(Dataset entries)

┏━━

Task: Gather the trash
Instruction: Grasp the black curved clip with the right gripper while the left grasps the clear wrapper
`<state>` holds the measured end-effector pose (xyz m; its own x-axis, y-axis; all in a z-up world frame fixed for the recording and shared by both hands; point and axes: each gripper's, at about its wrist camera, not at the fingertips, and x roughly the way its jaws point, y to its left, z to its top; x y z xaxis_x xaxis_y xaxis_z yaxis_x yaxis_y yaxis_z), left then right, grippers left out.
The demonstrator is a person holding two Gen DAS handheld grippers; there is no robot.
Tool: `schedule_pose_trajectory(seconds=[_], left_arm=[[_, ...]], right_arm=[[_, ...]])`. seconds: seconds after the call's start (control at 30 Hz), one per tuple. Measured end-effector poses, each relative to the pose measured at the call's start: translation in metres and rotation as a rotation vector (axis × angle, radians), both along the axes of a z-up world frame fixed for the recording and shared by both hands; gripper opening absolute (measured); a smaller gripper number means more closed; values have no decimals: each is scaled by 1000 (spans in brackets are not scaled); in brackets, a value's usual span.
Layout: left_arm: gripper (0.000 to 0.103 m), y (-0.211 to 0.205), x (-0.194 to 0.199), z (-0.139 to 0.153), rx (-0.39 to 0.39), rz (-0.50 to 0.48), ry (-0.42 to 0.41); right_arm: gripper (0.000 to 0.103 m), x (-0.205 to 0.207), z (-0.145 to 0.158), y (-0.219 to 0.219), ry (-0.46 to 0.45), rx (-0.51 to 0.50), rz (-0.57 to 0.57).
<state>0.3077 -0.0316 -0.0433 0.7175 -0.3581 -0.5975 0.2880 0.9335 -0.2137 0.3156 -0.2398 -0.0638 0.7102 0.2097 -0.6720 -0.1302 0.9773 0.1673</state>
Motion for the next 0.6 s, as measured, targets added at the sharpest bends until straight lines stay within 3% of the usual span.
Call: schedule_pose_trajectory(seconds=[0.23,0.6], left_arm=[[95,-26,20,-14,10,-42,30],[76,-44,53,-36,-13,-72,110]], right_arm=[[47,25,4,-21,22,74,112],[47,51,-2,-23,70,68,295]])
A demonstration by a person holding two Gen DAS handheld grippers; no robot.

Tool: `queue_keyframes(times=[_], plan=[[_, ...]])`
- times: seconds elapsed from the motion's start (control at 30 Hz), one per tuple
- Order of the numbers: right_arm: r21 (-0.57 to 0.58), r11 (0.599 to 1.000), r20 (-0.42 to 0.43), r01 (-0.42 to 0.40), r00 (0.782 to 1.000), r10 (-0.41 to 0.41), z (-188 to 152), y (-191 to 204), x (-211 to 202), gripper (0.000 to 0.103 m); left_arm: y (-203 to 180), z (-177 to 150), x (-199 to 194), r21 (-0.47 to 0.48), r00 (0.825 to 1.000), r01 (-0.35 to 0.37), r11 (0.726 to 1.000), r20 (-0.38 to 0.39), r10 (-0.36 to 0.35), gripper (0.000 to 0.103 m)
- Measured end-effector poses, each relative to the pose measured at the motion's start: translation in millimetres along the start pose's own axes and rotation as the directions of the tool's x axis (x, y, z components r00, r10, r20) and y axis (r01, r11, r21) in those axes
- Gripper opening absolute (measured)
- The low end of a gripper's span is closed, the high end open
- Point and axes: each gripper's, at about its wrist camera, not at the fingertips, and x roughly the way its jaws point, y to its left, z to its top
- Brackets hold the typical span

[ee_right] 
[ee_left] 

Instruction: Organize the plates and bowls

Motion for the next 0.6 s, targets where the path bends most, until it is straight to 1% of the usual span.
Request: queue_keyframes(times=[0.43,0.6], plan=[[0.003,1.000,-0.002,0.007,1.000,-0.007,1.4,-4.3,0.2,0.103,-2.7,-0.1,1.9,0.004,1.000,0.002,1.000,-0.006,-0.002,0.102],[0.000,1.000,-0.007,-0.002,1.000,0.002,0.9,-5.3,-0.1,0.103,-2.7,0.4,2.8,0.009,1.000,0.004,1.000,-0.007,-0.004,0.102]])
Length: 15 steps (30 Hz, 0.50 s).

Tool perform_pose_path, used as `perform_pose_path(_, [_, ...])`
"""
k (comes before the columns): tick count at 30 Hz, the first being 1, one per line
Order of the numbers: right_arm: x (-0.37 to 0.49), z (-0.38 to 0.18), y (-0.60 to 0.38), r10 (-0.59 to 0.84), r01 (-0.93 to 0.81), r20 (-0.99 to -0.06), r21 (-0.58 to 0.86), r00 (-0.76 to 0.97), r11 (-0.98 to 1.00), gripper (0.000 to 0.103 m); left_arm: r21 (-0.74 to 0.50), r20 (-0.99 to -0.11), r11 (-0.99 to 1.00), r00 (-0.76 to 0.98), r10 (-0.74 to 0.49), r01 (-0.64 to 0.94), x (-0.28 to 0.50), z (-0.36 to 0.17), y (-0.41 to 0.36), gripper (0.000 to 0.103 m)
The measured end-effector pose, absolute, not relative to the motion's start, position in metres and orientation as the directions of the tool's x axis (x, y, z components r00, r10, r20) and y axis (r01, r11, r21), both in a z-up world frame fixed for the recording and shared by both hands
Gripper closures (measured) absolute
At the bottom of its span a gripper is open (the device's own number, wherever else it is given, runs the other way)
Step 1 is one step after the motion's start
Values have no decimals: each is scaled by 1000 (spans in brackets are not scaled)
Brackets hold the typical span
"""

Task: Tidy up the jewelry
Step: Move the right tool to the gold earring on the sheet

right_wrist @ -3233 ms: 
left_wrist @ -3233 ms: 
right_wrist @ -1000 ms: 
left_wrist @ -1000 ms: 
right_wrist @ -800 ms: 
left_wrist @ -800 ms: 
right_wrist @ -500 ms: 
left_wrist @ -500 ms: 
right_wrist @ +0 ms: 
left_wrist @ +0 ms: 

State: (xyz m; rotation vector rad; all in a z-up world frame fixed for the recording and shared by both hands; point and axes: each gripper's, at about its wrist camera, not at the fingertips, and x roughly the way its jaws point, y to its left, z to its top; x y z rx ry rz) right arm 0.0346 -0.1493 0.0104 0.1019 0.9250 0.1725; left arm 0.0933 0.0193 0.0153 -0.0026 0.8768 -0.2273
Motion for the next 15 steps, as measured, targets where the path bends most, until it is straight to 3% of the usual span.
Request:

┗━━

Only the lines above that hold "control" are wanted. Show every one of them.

• Final answer
Tool: `schedule_pose_trajectory(seconds=[_], left_arm=[[_, ...]], right_arm=[[_, ...]])`. seconds: seconds after the call's start (control at 30 Hz), one per tuple. Measured end-effector poses, each relative to the pose measured at the call's start: translation in metres and rotation as a rotation vector (axis × angle, radians), both along the axes of a z-up world frame fixed for the recording and shared by both hands; gripper opening absolute (measured); a smaller gripper number means more closed; values have no decimals: each is scaled by 1000 (spans in brackets are not scaled); in brackets, a value's usual span.
- times: seconds elapsed from the motion's start (control at 30 Hz), one per tuple

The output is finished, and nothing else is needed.